Data extracted from a collection:
════
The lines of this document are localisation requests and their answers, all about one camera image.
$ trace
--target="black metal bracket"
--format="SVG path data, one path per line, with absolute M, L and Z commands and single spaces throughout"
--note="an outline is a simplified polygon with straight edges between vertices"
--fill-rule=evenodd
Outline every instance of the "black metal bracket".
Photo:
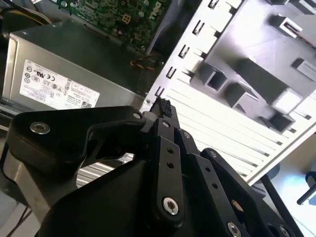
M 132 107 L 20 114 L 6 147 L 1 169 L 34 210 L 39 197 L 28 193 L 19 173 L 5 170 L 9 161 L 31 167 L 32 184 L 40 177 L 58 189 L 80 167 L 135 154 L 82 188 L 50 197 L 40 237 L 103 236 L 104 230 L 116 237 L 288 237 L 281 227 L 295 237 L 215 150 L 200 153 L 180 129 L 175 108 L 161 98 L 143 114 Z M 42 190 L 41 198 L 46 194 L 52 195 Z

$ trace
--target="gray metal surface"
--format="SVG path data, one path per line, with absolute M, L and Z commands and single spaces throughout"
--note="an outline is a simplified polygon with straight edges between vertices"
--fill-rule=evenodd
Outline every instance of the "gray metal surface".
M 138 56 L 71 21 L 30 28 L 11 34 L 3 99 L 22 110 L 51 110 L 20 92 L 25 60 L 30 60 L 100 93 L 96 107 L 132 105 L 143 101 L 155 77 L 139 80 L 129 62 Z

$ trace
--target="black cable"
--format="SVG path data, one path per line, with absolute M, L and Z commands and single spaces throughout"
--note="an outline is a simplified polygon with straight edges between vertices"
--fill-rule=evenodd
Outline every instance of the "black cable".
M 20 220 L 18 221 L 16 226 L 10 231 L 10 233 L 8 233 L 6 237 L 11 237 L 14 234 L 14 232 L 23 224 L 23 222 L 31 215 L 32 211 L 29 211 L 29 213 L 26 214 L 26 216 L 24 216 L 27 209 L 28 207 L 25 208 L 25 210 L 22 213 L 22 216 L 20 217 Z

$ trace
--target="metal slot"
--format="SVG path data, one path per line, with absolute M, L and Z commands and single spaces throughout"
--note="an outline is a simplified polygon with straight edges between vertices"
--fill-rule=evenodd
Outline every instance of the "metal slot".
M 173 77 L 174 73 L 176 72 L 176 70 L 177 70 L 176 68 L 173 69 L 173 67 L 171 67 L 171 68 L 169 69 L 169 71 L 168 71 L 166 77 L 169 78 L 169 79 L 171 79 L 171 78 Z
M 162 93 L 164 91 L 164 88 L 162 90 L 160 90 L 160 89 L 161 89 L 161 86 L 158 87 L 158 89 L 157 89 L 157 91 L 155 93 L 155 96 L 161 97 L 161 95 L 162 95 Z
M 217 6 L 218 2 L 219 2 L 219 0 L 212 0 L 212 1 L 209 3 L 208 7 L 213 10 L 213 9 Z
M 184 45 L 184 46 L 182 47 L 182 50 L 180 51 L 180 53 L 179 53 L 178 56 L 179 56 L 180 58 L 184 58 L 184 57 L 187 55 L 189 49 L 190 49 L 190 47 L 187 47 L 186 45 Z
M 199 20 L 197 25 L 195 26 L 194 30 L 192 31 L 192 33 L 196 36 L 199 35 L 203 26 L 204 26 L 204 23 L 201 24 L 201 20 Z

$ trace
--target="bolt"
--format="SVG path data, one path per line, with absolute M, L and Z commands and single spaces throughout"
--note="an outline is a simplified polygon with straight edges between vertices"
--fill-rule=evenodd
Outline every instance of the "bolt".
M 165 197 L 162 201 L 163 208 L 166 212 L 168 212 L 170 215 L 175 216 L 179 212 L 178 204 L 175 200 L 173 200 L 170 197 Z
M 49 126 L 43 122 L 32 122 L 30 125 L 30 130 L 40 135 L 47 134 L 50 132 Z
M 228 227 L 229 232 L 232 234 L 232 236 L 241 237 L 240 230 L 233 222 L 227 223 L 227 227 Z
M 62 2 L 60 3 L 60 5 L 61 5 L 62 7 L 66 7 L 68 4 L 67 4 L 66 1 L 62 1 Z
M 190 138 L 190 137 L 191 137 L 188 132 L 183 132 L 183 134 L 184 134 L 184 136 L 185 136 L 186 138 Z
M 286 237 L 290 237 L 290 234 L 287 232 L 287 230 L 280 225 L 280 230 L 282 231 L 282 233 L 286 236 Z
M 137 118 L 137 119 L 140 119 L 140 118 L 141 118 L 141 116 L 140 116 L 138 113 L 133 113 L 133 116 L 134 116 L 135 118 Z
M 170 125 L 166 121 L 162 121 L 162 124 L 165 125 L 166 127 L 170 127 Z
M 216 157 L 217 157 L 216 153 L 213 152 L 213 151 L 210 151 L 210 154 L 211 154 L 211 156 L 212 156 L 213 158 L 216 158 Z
════
What is needed is every record above, restated word for word, with the pictures left out.

● Reply to the exercise
The lines of this document are localisation requests and their answers, all about one camera image.
$ trace
--target="black metal bracket"
--format="SVG path data, one path per line, with absolute M, L and Z commands and single spaces throughout"
--note="an outline is a simplified polygon with straight edges between vertices"
--fill-rule=evenodd
Outline every instance of the "black metal bracket".
Photo:
M 132 107 L 20 114 L 6 147 L 1 169 L 34 210 L 39 197 L 28 193 L 19 173 L 5 170 L 9 161 L 31 167 L 32 184 L 40 177 L 58 189 L 80 167 L 135 154 L 82 188 L 50 197 L 40 237 L 103 236 L 104 230 L 116 237 L 288 237 L 281 227 L 295 237 L 215 150 L 200 153 L 180 129 L 175 108 L 161 98 L 143 114 Z M 42 190 L 41 198 L 46 194 L 52 195 Z

$ trace
--target="gray metal surface"
--format="SVG path data, one path per line, with absolute M, L and Z commands and single spaces throughout"
--note="an outline is a simplified polygon with straight edges between vertices"
--fill-rule=evenodd
Outline every instance of the "gray metal surface".
M 138 56 L 71 21 L 30 28 L 11 34 L 3 99 L 22 110 L 51 110 L 20 92 L 25 60 L 30 60 L 100 93 L 96 107 L 132 105 L 143 101 L 155 77 L 139 80 L 129 62 Z

$ trace
--target="black cable"
--format="SVG path data, one path per line, with absolute M, L and Z commands and single spaces throughout"
--note="an outline is a simplified polygon with straight edges between vertices"
--fill-rule=evenodd
Outline every instance of the "black cable".
M 20 220 L 18 221 L 16 226 L 10 231 L 10 233 L 8 233 L 6 237 L 11 237 L 14 234 L 14 232 L 23 224 L 23 222 L 31 215 L 32 211 L 29 211 L 29 213 L 26 214 L 26 216 L 24 216 L 27 209 L 28 207 L 25 208 L 25 210 L 22 213 L 22 216 L 20 217 Z

$ trace
--target="metal slot"
--format="SVG path data, one path per line, with absolute M, L and Z commands and single spaces throughout"
--note="an outline is a simplified polygon with straight edges between vertices"
--fill-rule=evenodd
Outline every instance of the "metal slot".
M 173 77 L 174 73 L 176 72 L 176 70 L 177 70 L 176 68 L 173 69 L 173 67 L 171 67 L 171 68 L 169 69 L 169 71 L 168 71 L 166 77 L 169 78 L 169 79 L 171 79 L 171 78 Z
M 162 93 L 164 91 L 164 88 L 162 90 L 160 90 L 160 89 L 161 89 L 161 86 L 158 87 L 158 89 L 157 89 L 157 91 L 155 93 L 155 96 L 161 97 L 161 95 L 162 95 Z
M 217 6 L 218 2 L 219 2 L 219 0 L 212 0 L 212 1 L 209 3 L 208 7 L 213 10 L 213 9 Z
M 184 45 L 184 46 L 182 47 L 182 50 L 180 51 L 180 53 L 179 53 L 178 56 L 179 56 L 180 58 L 184 58 L 184 57 L 187 55 L 189 49 L 190 49 L 190 47 L 187 47 L 186 45 Z
M 199 20 L 197 25 L 195 26 L 194 30 L 192 31 L 192 33 L 196 36 L 199 35 L 203 26 L 204 26 L 204 23 L 201 24 L 201 20 Z

$ trace
--target="bolt"
--format="SVG path data, one path per line, with absolute M, L and Z commands and single spaces throughout"
--note="an outline is a simplified polygon with straight edges between vertices"
--fill-rule=evenodd
Outline every instance of the "bolt".
M 165 197 L 162 201 L 163 208 L 166 212 L 168 212 L 170 215 L 175 216 L 179 212 L 178 204 L 175 200 L 173 200 L 170 197 Z
M 49 126 L 43 122 L 32 122 L 30 125 L 30 130 L 40 135 L 47 134 L 50 132 Z
M 228 227 L 229 232 L 232 234 L 232 236 L 241 237 L 240 230 L 233 222 L 227 223 L 227 227 Z
M 62 2 L 60 3 L 60 5 L 61 5 L 62 7 L 66 7 L 68 4 L 67 4 L 66 1 L 62 1 Z
M 190 138 L 190 137 L 191 137 L 188 132 L 183 132 L 183 134 L 184 134 L 184 136 L 185 136 L 186 138 Z
M 286 237 L 290 237 L 290 234 L 287 232 L 287 230 L 280 225 L 280 230 L 282 231 L 282 233 L 286 236 Z
M 137 118 L 137 119 L 140 119 L 140 118 L 141 118 L 141 116 L 140 116 L 138 113 L 133 113 L 133 116 L 134 116 L 135 118 Z
M 170 125 L 166 121 L 162 121 L 162 124 L 165 125 L 166 127 L 170 127 Z
M 216 157 L 217 157 L 216 153 L 213 152 L 213 151 L 210 151 L 210 154 L 211 154 L 211 156 L 212 156 L 213 158 L 216 158 Z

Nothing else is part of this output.